I'm not disputing that there is probably a subset of the hammy words in
the ensemble of databases of the Spambayes user community that has
higher than 50% incidence.  What I'm questioning is how one would go
about guessing what those words might be.  You would need access to the
individual databases.  Alternatively, you would need access to  the
individual incoming mail streams, plus any rules that excluded certain
messages from evaluation by Spambayes.  Most importantly, I don't
believe, though I can't prove this, that selecting words at random from
the dictionary would accomplish this.


>
> To me, that means that a couple of relatively long (How long?
> I have no idea!) neutral-seeming narrative passages would be likely
> to raise ham content scores somewhat, because the longer they are,
> the  more likely they are to contain more ham-appearing words.

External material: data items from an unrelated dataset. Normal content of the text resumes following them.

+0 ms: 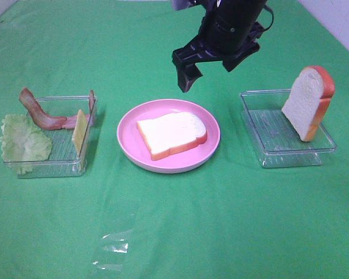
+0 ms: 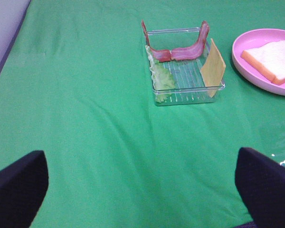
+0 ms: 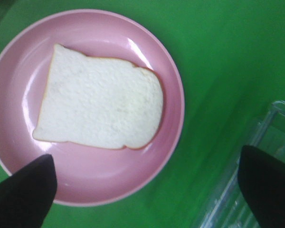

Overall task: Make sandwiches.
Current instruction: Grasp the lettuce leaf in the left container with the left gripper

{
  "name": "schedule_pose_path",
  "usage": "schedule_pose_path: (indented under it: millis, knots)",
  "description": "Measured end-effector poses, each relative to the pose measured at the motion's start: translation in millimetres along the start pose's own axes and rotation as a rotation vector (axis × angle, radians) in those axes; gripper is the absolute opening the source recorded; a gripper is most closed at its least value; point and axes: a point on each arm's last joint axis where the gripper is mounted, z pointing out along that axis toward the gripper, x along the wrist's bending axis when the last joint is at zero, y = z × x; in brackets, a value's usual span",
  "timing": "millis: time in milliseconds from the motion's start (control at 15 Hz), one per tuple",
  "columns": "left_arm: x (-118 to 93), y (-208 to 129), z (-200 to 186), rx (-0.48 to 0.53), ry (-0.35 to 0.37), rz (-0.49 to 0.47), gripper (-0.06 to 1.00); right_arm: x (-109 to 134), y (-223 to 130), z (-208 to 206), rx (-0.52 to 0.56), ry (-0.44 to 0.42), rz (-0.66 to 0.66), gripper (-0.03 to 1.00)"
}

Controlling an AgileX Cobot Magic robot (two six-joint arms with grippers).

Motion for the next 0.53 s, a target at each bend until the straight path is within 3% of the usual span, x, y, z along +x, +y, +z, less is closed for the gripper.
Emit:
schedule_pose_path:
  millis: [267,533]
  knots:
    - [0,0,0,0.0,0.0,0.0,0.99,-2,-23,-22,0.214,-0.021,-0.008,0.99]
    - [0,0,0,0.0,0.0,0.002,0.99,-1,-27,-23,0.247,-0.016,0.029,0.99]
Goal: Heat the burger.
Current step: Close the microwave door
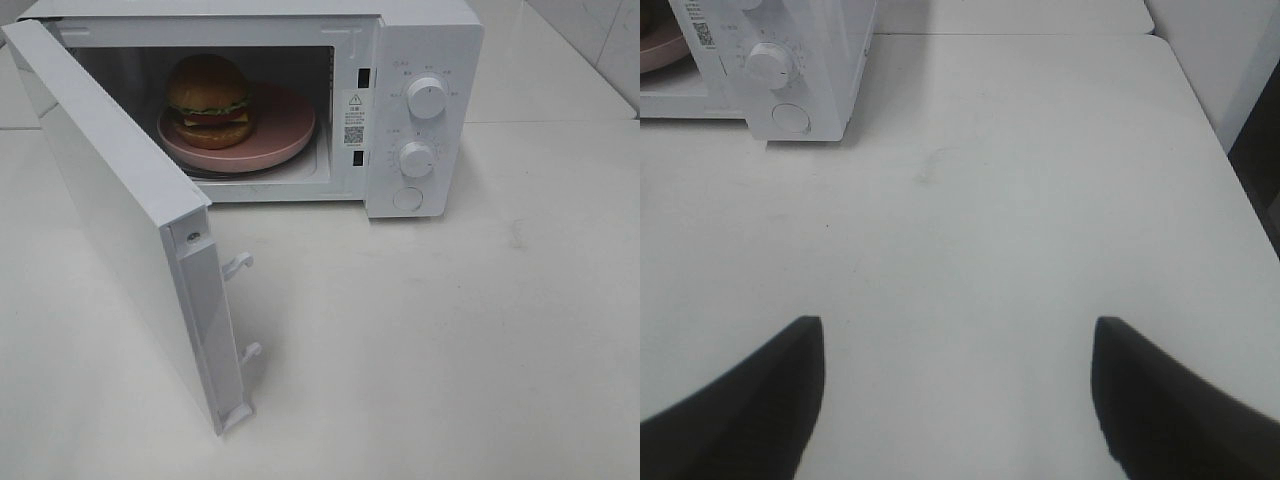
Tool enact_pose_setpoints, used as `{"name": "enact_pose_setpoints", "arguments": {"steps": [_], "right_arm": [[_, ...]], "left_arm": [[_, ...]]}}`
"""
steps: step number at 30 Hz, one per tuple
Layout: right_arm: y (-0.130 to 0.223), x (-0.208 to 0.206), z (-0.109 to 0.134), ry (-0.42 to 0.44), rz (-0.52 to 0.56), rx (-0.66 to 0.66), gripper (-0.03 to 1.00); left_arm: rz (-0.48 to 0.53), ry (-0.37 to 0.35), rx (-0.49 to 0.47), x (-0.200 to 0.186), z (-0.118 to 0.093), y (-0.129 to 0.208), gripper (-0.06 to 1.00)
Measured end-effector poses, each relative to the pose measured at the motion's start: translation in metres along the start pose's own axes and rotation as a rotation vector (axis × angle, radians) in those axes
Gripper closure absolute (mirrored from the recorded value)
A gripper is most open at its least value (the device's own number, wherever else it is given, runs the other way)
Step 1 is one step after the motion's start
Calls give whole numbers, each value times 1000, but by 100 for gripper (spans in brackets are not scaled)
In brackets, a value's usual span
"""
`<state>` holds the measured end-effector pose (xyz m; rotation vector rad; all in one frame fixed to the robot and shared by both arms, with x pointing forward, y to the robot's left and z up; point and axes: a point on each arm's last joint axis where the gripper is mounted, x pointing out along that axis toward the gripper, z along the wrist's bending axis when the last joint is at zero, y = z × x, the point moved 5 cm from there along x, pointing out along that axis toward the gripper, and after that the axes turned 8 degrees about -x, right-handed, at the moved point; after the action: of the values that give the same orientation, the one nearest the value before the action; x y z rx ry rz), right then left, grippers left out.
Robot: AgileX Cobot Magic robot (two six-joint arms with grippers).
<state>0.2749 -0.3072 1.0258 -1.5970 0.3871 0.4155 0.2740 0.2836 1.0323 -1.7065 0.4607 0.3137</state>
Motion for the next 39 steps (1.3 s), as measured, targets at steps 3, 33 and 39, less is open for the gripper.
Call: {"name": "enact_pose_setpoints", "arguments": {"steps": [3, 33, 39], "right_arm": [[0, 0, 0, 0, 0, 0, 24], [0, 0, 0, 0, 0, 0, 24], [0, 0, 0, 0, 0, 0, 24]], "left_arm": [[0, 0, 0, 0, 0, 0, -4], [-5, -19, -28, 37, 1, -45, 22], [28, -30, -42, 57, 3, -54, 47]]}}
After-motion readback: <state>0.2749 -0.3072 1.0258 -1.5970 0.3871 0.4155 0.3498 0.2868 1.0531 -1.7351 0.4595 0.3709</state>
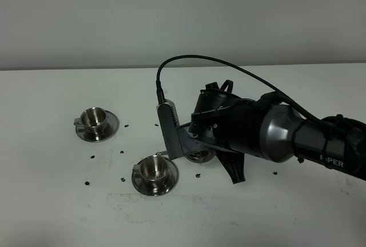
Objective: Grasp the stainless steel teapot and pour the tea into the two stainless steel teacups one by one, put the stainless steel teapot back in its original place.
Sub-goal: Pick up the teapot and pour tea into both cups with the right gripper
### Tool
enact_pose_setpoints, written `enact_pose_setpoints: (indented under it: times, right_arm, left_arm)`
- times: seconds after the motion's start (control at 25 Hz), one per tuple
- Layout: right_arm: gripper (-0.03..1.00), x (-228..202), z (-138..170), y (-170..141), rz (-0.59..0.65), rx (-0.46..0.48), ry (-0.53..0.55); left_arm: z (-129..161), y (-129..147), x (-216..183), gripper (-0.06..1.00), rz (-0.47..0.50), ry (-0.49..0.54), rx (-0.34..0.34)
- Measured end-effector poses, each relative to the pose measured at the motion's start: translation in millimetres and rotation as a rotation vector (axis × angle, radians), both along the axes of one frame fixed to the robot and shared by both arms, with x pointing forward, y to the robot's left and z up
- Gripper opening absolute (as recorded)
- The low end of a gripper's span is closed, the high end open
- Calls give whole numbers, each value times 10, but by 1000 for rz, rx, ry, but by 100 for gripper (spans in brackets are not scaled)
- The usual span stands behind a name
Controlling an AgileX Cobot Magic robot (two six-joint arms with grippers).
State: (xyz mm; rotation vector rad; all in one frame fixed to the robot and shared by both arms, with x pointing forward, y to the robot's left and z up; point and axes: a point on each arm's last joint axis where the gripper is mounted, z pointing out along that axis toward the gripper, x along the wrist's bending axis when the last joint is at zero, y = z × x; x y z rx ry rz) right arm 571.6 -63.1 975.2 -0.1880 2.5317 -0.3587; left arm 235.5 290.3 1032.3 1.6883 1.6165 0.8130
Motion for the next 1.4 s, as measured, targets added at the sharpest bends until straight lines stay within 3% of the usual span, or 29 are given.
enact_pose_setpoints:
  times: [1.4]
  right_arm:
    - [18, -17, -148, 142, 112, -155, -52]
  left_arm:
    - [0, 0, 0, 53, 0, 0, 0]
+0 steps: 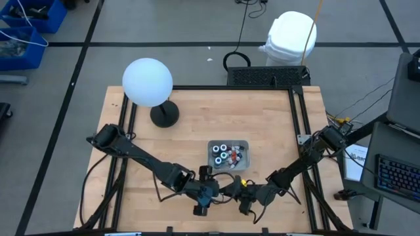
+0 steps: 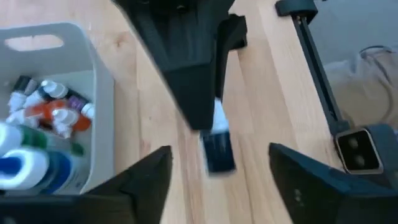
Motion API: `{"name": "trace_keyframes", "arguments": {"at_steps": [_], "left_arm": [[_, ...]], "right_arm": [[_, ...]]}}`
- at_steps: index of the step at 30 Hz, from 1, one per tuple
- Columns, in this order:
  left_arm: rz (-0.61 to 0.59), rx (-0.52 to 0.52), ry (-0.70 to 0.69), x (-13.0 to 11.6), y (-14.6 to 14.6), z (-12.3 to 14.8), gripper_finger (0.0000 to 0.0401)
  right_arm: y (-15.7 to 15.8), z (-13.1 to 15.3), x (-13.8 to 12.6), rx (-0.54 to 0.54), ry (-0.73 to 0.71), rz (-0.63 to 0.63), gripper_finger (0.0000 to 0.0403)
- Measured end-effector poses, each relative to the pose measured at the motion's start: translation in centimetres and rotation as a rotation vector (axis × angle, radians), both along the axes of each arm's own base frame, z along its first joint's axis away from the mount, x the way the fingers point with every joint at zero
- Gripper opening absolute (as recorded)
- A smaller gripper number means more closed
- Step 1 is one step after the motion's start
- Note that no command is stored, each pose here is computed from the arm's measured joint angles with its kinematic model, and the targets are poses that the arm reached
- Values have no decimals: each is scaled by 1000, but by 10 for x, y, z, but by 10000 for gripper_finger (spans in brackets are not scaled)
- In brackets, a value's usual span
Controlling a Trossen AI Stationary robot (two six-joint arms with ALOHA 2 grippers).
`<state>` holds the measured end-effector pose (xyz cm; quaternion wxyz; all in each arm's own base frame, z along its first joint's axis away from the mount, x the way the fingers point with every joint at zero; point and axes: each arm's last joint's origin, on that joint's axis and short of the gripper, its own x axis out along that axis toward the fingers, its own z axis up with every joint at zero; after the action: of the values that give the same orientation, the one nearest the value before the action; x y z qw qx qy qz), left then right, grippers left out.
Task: Pick & Place food coloring
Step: Put the small dark purple food coloring bottle into the gray bin
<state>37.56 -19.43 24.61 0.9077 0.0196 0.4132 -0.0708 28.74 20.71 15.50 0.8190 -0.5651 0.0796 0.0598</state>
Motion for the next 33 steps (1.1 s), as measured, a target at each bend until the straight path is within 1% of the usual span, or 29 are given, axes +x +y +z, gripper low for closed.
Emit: {"name": "trace_keyframes", "arguments": {"at_steps": [2,5,8,9,11,14,18,20,21,23,25,27,29,31,33], "left_arm": [[37,11,41,-9,4,7,289],[144,82,95,-27,6,13,312],[235,201,78,-49,-1,19,312],[257,218,61,-55,-6,19,307],[298,235,36,-68,-14,13,292],[330,256,45,-84,-21,-8,257],[341,261,58,-100,-22,-46,185],[341,239,53,-104,-19,-65,143],[340,224,47,-105,-17,-74,123],[322,212,33,-107,-12,-88,83],[299,198,31,-109,-8,-99,46],[279,187,35,-110,-4,-107,15],[277,190,39,-112,0,-112,8],[277,189,34,-112,3,-116,16],[269,192,28,-112,5,-119,25]], "right_arm": [[0,-2,0,1,16,-3,47],[-3,-2,-3,-7,60,-32,47],[-9,4,-9,-22,89,-133,46],[-11,7,-12,-29,101,-170,46],[-13,16,-20,-19,113,-225,46],[-19,35,-31,27,112,-262,46],[-36,67,-41,69,83,-284,46],[-49,82,-45,96,89,-297,46],[-56,89,-45,121,116,-296,46],[-71,103,-42,183,218,-308,46],[-86,114,-35,233,346,-362,46],[-99,119,-26,244,476,-434,46],[-108,121,-16,251,609,-477,46],[-115,120,-6,304,733,-482,46],[-121,113,3,349,811,-485,46]]}}
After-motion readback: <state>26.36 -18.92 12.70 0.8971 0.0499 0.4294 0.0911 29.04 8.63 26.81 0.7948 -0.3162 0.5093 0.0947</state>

If my argument above has any merit, which is questionable, using more
random words would only result in a larger probability of being
classified as unsure, as the expected result, meaning the result that
one would get if they included all the words in the dictionary, would be
unsure.  The occasional classification of "word salad" into ham or spam,
IMHO, results from the sample of words being too small and thus the
statistical variation (variance) of the classification is significant
compared to the expected value (the mean).  Another way to put this is
that for those user databases that classified it as ham, the small
sample of word salad represented a lucky guess.

>
> Would this be enough to overcome SpamBayes?  Of course not,
> in most cases.  And if a user is sufficiently interested in
> avoiding spam to use this excellent product, he's certainly
> not going to be tricked by  a spam message that makes it into
> his unsure -- or even his ham -- folder.
>
> So I'm not talking, in particular, about outcomes for the
> spammer.  I'm just
> interested in the theory behind SpamBayes' handling of larger coherent
> narratives, which in my sample of 34,678 messages now represent the
> second-most-frequent type of file that hits my Unsure folder.
>
> I, too, recognize them when I see them.  I'm just trying to
> figure out how to make SpamBayes equally sensitive.  <g>

Train on what you consider ham and spam, keeping the number trained in
each category similar, and it will learn.  Remember that some header
information is included as tokens, so Spambayes does tend to form a
whitelist of your correspondents, if you train on their messages.
Removing messages from our inbox coming from lists that have good spam
filtering both reduces the load on Spambayes and reduces the vocabulary
it has to train on, which has made it more effective in my environment.
If there are misclassifications in your training database, this is very
hard to overcome and it is sometimes better to start over.